**The task**
Scan the listing below for the string "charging" and copy each line where it turns up.
*** Data block Section Begins ***
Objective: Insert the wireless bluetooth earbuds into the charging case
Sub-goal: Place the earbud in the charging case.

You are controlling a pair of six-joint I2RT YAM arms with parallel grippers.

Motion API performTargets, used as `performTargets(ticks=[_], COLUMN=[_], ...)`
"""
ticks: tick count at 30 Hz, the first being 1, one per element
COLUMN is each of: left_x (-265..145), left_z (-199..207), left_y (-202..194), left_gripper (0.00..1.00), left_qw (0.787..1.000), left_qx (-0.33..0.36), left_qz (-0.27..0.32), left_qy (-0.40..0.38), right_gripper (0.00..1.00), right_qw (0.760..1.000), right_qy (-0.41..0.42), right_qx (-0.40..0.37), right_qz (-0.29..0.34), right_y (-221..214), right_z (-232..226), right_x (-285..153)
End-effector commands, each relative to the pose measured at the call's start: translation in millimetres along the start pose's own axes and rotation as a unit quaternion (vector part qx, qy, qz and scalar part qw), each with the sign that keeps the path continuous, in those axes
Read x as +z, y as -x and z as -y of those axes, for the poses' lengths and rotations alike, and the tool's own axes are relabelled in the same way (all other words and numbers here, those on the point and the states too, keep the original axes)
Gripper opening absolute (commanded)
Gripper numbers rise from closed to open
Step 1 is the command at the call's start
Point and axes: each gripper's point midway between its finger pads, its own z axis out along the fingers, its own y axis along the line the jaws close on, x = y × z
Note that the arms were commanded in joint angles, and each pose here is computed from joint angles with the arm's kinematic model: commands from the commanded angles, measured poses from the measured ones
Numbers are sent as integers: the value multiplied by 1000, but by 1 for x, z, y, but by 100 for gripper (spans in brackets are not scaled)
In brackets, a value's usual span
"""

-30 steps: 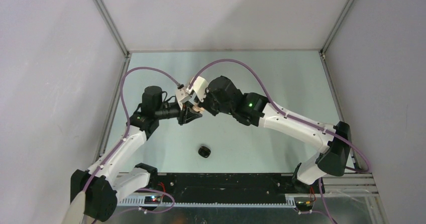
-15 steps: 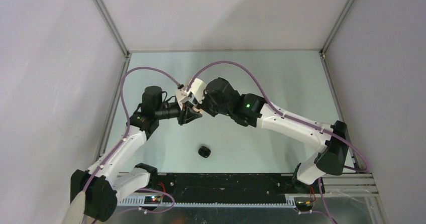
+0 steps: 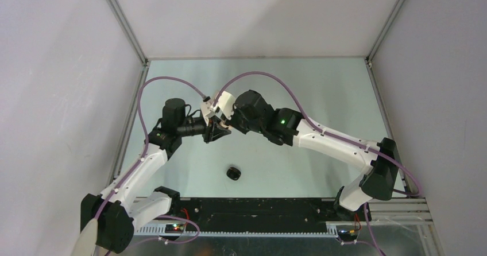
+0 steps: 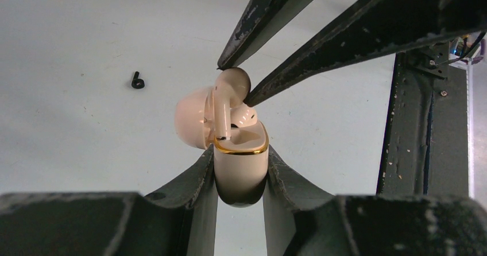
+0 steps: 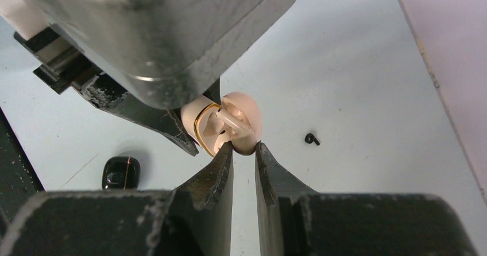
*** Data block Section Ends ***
**Reply to the exercise**
Objective: Insert the wireless bluetooth earbuds into the charging case
Sub-goal: Place the earbud in the charging case.

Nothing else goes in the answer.